There are some who, viewing the castings as an eyesore on their lawns, cast about for means of destroying the worms. This is unwise policy, and would soon lead to the impoverishment of the grass. The castings, when dry, are easily broken down by the roller or the birch-broom, and the grass receives the beneficent top-dressing that assures its well-being and healthy continuance.
The only part of the garden at Auchincruive that is obedient to rectangular form, is the kitchen garden and the ground about it. The kitchen garden lies some way back from the house and river, and, with its greenhouses, is for the most part hidden by two long old yew hedges which run in the direction of the river. One of these appears in the picture, with its outer ornament of bright border of autumn flowers. Here are Tritomas, Gypsophila in mist-like clouds, tall Evening Primrose and Campanula pyramidalis, both purple and white, with many other good hardy flowers.
The red-leaved tree illustrates a question which often arises in the writer’s mind as to whether trees and shrubs of this coloured foliage, such as Prunus Pissardi and Copper Beech and Copper Hazel are not of doubtful value in the general garden landscape.
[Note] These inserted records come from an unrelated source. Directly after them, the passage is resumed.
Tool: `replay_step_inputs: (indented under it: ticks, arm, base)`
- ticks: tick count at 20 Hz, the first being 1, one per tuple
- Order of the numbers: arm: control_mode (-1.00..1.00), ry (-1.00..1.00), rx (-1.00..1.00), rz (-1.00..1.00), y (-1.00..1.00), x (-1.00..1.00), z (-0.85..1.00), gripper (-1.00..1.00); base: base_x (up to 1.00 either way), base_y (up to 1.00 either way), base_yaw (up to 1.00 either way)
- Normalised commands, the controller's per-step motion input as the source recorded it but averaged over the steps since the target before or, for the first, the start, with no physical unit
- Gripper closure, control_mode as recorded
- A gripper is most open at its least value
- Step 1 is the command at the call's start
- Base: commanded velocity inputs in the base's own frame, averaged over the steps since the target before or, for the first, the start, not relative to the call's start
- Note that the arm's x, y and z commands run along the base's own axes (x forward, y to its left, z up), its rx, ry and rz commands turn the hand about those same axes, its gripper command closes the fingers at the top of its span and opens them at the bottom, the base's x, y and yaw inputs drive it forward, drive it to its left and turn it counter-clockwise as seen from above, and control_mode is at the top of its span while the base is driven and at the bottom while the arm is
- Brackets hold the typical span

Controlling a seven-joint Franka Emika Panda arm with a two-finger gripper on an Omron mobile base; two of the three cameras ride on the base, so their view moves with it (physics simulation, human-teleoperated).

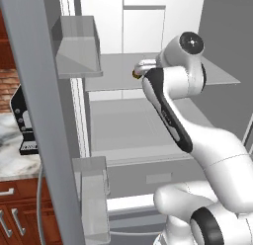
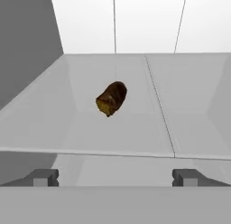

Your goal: Gather the broccoli and sweet potato from the fridge and place them on a tray on the dining counter. Then gather the chicken drumstick and fish from the fridge and place them on the other tray.

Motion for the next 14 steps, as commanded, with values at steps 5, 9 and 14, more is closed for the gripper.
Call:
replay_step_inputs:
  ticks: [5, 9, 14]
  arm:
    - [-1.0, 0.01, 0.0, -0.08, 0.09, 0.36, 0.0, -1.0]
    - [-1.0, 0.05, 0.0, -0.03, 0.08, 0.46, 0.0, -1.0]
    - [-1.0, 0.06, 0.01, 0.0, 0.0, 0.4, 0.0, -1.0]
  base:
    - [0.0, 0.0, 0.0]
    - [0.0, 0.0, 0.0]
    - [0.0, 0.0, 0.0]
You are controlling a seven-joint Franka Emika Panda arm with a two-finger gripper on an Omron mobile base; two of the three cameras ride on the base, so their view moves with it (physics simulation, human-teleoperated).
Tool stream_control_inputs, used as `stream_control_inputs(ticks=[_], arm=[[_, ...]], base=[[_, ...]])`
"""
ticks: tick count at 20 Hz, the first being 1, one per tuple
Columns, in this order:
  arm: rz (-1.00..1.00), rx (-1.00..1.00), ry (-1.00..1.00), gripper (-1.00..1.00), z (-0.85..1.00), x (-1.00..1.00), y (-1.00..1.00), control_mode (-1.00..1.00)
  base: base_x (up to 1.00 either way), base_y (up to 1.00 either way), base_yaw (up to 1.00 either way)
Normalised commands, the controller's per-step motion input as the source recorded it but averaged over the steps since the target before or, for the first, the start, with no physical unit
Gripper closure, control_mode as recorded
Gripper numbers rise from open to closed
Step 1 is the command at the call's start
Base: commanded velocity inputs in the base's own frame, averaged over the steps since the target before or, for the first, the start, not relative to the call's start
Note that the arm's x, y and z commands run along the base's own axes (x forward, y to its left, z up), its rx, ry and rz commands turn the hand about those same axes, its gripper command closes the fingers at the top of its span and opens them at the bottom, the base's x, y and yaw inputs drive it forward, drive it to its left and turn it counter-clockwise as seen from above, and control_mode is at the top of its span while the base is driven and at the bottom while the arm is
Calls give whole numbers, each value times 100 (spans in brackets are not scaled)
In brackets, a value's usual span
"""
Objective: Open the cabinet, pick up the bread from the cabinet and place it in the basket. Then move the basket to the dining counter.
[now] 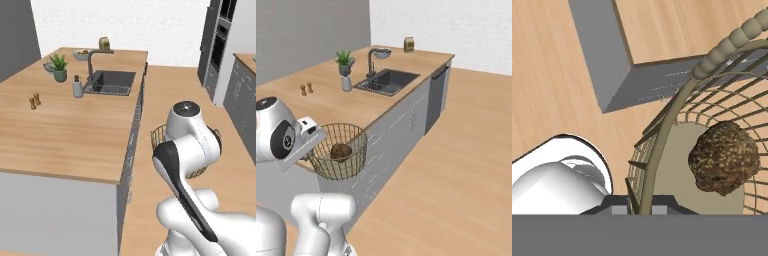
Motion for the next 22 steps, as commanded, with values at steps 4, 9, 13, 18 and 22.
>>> stream_control_inputs(ticks=[4, 9, 13, 18, 22], arm=[[0, 0, 0, 100, 0, 0, 0, 100], [0, 0, 0, 100, 0, 0, 0, 100], [0, 0, 0, 100, 0, 0, 0, 100], [0, 0, 0, 100, 0, 0, 0, 100], [0, 0, 0, 100, 0, 0, 0, 100]], base=[[3, 100, 0], [9, 100, -3], [18, 100, -9], [28, 100, -12], [51, 100, -15]])
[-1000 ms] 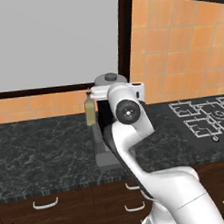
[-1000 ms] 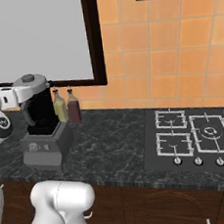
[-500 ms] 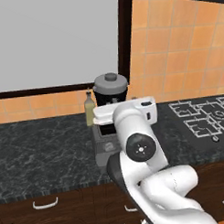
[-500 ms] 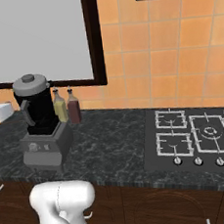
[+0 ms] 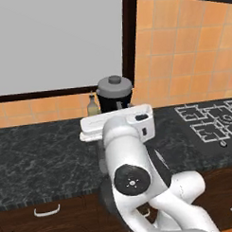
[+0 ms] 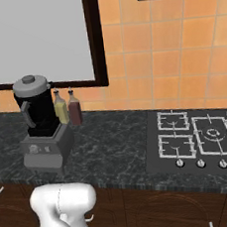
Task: Close the lid blender by securely placing the lid on top.
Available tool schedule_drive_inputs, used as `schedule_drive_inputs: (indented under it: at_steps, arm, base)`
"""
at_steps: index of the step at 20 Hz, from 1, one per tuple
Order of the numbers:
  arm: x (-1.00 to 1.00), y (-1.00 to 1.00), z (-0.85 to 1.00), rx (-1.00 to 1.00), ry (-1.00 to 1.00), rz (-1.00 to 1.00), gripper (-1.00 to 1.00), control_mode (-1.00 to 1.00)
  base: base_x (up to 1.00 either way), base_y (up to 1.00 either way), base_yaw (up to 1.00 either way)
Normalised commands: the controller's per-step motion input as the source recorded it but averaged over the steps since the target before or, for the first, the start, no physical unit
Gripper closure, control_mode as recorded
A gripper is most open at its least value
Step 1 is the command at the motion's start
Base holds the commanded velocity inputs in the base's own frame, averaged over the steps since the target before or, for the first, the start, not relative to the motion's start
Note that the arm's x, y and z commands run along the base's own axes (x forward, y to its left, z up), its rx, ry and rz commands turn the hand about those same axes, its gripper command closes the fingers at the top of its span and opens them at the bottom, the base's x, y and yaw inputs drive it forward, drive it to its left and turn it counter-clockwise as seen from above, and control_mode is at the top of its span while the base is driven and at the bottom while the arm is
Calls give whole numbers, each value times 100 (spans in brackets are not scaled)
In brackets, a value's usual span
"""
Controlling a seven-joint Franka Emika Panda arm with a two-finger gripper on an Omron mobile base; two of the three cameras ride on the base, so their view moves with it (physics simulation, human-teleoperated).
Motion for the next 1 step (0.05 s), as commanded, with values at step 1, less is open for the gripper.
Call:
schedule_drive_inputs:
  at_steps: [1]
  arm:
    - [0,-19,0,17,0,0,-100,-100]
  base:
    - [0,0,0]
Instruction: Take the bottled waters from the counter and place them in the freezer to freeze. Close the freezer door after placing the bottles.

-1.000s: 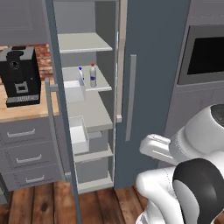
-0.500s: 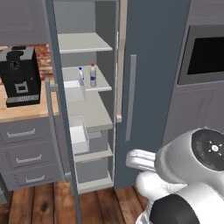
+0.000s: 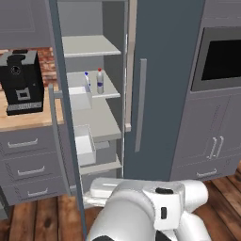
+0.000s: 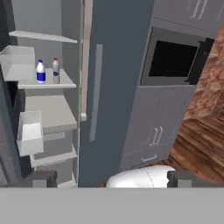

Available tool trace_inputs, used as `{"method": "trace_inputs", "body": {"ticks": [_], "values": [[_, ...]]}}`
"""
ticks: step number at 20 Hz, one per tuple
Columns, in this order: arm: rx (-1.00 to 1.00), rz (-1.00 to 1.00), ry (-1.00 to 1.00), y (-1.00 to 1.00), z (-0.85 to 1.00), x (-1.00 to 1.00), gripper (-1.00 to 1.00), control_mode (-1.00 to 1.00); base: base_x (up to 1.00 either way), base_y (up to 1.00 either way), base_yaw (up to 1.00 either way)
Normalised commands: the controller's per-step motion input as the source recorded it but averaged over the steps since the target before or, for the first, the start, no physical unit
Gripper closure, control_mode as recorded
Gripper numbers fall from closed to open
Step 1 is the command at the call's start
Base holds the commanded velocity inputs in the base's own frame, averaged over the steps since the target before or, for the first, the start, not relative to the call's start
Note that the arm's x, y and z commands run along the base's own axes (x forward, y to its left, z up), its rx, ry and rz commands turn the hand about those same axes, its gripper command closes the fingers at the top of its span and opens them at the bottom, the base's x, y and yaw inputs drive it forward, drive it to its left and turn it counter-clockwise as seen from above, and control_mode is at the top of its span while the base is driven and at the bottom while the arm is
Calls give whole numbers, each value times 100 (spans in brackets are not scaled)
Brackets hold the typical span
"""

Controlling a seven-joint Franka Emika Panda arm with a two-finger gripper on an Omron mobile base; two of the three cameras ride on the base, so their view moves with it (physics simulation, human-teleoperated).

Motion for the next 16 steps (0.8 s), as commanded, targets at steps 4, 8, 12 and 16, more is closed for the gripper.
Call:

Trees of the darkest green, as this very picture shows by its dark upright yews, are always of value, but the red-leaved tree, though in the present case it has been tenderly treated by the artist, is apt to catch the eye as a violent and discordant patch among green foliage. Especially is this the case with the darker form of copper beech, which, in autumn, takes a dull, solid, heavy kind of colour, especially when seen from a little distance, that is often a disfiguring blot in an otherwise beautiful landscape.
The same criticism may occasionally apply to trees of conspicuous golden foliage, but errors in planting these, though often made, may easily be avoided by suitable grouping and association with white and yellow flowers. Indeed it would be delightful to work out a whole golden garden.